I don’t know anything about KM’s dad, if the guy was an irresponsible fool, or a drunk who made bad decisions under the influence of alcohol, or was simply trying to gain favor with his kid in the middle of a nasty conflict with KM’s mom. My husband taught our underage sons to drive in the empty parking lot of a school, hubby in the passenger seat. My dad let my kid brother drive the truck on our rural property, dad in the passenger seat. A midge of danger in both cases, but no other vehicles and no one else was around in either instance. Whatever terrible lack of judgment KM’s dad exhibited, it didn’t align with rule-stickler Malcolm. One factual out of context real world incident doesn’t make for a fun jaunt in a story if the genetic material doesn’t mesh with the character’s behavior. Otherwise known as not being believable. Yes, story is story, and KM gets to write his as he chooses. I have no idea whether he’ll make adjustments based on my observations or if he’ll dump me and my crit in the trash can. I suspect I won’t be the only reader to find this scenario suspect if left as originally written.

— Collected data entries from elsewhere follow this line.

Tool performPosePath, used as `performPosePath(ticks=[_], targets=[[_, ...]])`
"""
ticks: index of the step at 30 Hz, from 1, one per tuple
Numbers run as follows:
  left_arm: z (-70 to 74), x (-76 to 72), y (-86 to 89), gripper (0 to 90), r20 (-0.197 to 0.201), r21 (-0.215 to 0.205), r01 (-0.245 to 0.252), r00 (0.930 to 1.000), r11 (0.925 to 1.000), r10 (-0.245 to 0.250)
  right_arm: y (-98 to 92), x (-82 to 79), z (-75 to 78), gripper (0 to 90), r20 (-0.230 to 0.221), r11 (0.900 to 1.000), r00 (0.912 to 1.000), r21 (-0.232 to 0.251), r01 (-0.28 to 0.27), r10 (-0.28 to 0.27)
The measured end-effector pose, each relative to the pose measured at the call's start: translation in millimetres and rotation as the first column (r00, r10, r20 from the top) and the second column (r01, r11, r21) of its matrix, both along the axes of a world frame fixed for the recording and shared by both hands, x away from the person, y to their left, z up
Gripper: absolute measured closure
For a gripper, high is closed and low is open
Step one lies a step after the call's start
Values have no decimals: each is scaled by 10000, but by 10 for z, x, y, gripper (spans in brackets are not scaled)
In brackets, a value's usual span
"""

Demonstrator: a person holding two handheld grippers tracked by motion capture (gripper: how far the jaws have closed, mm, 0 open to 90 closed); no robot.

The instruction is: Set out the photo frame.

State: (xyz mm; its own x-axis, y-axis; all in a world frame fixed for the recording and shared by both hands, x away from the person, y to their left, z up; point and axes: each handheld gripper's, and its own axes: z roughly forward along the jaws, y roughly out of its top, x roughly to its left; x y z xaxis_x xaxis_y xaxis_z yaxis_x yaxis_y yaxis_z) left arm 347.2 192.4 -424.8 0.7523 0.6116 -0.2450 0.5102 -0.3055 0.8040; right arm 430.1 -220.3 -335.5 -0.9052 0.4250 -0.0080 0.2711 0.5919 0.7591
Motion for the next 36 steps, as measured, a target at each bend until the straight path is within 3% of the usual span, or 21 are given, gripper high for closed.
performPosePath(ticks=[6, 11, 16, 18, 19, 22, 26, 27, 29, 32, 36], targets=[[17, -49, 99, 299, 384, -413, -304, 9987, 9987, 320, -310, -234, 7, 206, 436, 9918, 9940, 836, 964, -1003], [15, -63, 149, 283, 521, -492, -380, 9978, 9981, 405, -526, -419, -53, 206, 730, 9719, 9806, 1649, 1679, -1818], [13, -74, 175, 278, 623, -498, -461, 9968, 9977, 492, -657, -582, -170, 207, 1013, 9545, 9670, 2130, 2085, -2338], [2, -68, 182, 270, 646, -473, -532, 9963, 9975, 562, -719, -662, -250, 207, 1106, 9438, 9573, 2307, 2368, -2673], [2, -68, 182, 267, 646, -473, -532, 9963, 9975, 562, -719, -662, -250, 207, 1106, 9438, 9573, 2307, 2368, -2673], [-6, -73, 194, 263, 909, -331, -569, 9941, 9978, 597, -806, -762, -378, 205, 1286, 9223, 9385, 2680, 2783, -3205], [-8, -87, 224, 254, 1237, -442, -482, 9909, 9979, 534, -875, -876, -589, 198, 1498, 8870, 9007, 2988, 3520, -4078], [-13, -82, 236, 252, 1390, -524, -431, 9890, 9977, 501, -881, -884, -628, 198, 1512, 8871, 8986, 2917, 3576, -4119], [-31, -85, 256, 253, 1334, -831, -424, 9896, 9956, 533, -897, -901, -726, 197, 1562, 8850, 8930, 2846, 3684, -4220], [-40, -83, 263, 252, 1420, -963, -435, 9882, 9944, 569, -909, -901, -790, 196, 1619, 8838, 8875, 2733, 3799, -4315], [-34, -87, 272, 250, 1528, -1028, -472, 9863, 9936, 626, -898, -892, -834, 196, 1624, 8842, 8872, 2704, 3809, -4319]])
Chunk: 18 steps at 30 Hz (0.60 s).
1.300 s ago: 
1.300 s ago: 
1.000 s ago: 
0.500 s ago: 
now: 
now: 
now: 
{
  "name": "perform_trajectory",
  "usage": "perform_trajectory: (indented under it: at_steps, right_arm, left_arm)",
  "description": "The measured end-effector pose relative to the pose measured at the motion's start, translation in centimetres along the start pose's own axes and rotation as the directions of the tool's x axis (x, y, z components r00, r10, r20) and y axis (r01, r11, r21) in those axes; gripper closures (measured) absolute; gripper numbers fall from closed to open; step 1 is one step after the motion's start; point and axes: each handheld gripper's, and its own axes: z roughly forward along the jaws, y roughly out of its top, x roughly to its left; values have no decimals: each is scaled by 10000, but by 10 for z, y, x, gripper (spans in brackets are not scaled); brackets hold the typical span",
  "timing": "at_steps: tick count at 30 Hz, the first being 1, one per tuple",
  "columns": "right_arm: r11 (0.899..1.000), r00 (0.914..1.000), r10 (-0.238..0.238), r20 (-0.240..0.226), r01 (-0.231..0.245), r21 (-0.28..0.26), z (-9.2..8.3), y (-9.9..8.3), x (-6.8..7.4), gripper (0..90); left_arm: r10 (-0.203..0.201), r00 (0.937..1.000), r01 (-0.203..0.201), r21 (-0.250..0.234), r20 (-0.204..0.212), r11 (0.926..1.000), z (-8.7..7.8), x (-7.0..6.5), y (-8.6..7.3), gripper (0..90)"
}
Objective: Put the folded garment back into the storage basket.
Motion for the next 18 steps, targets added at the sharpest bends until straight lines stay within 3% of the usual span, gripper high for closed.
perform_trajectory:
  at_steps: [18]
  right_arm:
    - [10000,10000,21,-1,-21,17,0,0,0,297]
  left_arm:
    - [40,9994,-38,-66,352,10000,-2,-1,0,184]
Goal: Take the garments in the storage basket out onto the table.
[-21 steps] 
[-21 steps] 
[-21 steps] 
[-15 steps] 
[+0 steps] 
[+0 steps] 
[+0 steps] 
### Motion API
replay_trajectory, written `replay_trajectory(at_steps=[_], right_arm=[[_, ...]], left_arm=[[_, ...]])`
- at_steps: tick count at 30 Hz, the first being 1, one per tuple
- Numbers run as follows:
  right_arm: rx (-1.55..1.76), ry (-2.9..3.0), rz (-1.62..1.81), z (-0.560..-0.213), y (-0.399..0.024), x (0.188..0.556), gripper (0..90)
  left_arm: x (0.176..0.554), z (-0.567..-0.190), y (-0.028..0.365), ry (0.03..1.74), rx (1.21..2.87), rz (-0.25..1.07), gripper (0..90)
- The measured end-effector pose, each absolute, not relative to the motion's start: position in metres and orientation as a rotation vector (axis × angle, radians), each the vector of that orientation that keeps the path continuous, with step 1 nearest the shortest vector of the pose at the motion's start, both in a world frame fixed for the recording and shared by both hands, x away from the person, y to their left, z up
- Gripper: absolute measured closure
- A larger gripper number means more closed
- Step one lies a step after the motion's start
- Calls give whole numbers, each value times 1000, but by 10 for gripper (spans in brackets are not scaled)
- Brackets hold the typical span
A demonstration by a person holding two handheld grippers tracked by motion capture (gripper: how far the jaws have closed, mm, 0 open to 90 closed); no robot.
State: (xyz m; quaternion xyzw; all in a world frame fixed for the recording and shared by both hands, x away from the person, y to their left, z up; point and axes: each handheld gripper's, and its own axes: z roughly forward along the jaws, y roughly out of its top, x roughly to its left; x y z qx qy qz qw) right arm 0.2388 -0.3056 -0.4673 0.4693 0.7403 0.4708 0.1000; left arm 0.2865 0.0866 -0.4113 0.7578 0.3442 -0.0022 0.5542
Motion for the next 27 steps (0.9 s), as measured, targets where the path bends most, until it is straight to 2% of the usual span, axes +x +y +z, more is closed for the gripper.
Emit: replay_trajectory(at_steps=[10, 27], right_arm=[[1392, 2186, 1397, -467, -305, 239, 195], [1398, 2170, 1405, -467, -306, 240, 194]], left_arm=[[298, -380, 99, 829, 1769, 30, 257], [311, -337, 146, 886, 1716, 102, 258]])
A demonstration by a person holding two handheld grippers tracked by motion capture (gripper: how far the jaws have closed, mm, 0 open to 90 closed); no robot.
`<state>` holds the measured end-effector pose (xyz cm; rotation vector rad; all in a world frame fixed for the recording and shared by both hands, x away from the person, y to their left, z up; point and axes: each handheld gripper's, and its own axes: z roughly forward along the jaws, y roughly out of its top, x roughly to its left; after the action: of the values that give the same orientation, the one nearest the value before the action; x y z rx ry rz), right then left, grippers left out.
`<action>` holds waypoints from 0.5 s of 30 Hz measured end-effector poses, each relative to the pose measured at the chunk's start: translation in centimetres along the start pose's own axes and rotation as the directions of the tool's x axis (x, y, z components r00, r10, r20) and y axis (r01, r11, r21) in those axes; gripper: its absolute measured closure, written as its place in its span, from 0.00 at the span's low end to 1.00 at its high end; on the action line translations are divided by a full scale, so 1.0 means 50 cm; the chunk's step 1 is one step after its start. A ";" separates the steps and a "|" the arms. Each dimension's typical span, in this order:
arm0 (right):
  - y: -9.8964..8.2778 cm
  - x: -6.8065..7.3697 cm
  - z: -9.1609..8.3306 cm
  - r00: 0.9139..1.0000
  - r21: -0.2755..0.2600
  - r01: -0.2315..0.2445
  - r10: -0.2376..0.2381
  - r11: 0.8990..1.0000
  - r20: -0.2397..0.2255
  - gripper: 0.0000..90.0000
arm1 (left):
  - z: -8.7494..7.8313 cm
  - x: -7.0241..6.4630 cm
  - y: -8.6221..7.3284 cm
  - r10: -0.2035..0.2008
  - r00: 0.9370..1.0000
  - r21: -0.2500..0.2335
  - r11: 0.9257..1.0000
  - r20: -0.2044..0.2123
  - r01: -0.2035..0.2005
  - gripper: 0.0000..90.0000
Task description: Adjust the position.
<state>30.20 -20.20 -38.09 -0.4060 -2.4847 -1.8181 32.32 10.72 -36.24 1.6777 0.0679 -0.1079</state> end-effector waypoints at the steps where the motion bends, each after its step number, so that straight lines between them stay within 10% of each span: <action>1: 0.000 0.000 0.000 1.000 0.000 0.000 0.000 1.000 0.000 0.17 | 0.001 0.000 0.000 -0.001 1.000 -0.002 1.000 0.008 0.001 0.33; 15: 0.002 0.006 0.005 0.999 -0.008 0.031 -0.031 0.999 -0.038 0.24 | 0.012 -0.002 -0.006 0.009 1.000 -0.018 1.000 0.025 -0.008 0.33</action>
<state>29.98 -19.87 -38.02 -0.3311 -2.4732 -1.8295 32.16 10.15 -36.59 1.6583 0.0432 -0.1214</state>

The characters I write are birthed in my imagination, as are yours. Besides the partly formed personality you read in my pages is a fully dimensional individual residing in my notes. If Kate, star of my book Kate, starts to spin like Super Whirligig, it’s up to me to have presented her previously as having top-like interests in getting dizzy and steel pointed toes that can pierce anything. Otherwise you’re just not going to believe she can drill right down through the earth to find the lode of golden ore at the bottom of a pit.

Superman can fly, Kate can spin, but I’m not sure Malcolm thumbs his nose in the face of safety. He’s a safety engineer, for crying out loud. A safety engineer lives safety first, last, and always. Or prove me wrong, Super Writer.